• _Instructions to follow_: Transcribe the data below exactly, but only from the line containing "Could you please locate the wooden" through its final line, both included.

(Exercise materials begins)

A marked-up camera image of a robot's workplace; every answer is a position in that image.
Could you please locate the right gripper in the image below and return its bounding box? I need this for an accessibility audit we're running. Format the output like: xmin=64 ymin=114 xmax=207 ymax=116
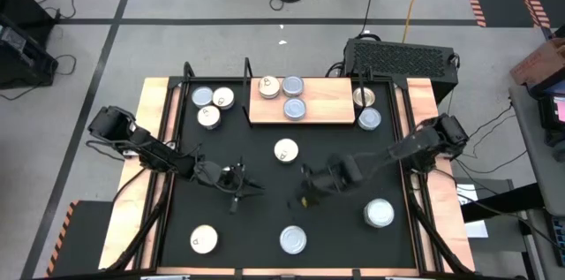
xmin=295 ymin=165 xmax=343 ymax=197

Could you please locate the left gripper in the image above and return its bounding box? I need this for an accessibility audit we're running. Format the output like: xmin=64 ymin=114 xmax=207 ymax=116
xmin=203 ymin=163 xmax=265 ymax=196

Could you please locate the blue label pull-tab can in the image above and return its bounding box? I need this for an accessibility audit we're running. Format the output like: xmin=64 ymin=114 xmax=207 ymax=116
xmin=257 ymin=75 xmax=282 ymax=100
xmin=189 ymin=224 xmax=219 ymax=255
xmin=196 ymin=104 xmax=222 ymax=131
xmin=211 ymin=87 xmax=236 ymax=110
xmin=273 ymin=138 xmax=299 ymax=164

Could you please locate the green label tuna can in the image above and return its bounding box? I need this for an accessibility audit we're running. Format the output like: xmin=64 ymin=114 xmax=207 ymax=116
xmin=282 ymin=96 xmax=308 ymax=122
xmin=362 ymin=197 xmax=396 ymax=230
xmin=278 ymin=225 xmax=308 ymax=256
xmin=191 ymin=86 xmax=215 ymax=110
xmin=281 ymin=74 xmax=305 ymax=98

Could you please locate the silver lid seafood can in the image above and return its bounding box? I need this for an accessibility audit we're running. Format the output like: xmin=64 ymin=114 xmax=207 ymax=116
xmin=357 ymin=107 xmax=383 ymax=132

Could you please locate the black table mat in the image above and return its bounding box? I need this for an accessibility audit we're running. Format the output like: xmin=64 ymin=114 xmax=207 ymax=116
xmin=158 ymin=77 xmax=419 ymax=270

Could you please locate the black mesh computer case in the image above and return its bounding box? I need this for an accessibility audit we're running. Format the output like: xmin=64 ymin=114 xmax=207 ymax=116
xmin=343 ymin=37 xmax=460 ymax=103

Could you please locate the white paper sheet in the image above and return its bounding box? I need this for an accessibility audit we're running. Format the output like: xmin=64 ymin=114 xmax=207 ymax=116
xmin=456 ymin=182 xmax=490 ymax=239

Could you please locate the black support beam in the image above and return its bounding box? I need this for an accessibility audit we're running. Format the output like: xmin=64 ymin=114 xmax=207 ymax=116
xmin=460 ymin=181 xmax=546 ymax=224

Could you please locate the grey side table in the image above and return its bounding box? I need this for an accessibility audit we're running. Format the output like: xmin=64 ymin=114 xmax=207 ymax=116
xmin=507 ymin=83 xmax=565 ymax=280

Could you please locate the black tablet pink screen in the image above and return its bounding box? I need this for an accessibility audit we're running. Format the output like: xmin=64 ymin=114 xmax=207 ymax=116
xmin=536 ymin=79 xmax=565 ymax=133

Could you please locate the black equipment cart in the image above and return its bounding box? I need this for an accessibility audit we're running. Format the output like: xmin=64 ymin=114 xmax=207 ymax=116
xmin=0 ymin=0 xmax=60 ymax=91

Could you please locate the black keyboard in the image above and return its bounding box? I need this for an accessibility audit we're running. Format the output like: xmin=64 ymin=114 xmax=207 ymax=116
xmin=550 ymin=216 xmax=565 ymax=254

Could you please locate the brown cardboard box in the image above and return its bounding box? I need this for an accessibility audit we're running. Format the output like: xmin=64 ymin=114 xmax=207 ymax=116
xmin=509 ymin=36 xmax=565 ymax=87

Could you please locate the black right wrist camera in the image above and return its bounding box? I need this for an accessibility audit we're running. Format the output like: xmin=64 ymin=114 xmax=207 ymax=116
xmin=337 ymin=154 xmax=365 ymax=180

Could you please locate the wooden shelf black frame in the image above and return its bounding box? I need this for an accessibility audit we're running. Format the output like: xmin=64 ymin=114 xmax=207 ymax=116
xmin=244 ymin=57 xmax=368 ymax=130

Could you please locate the black curved cable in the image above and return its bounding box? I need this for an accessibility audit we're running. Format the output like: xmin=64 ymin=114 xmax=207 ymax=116
xmin=110 ymin=165 xmax=149 ymax=205

(Exercise materials ends)

• _Task response_:
Could you please locate the wooden shelf black frame in the image above and return its bounding box? I need this for an accessibility audit we're running. Format the output like: xmin=64 ymin=114 xmax=207 ymax=116
xmin=244 ymin=57 xmax=368 ymax=130

Could you please locate the black curved cable in the image above and return its bounding box? I need this for an accessibility audit we're running. Format the output like: xmin=64 ymin=114 xmax=207 ymax=116
xmin=110 ymin=165 xmax=149 ymax=205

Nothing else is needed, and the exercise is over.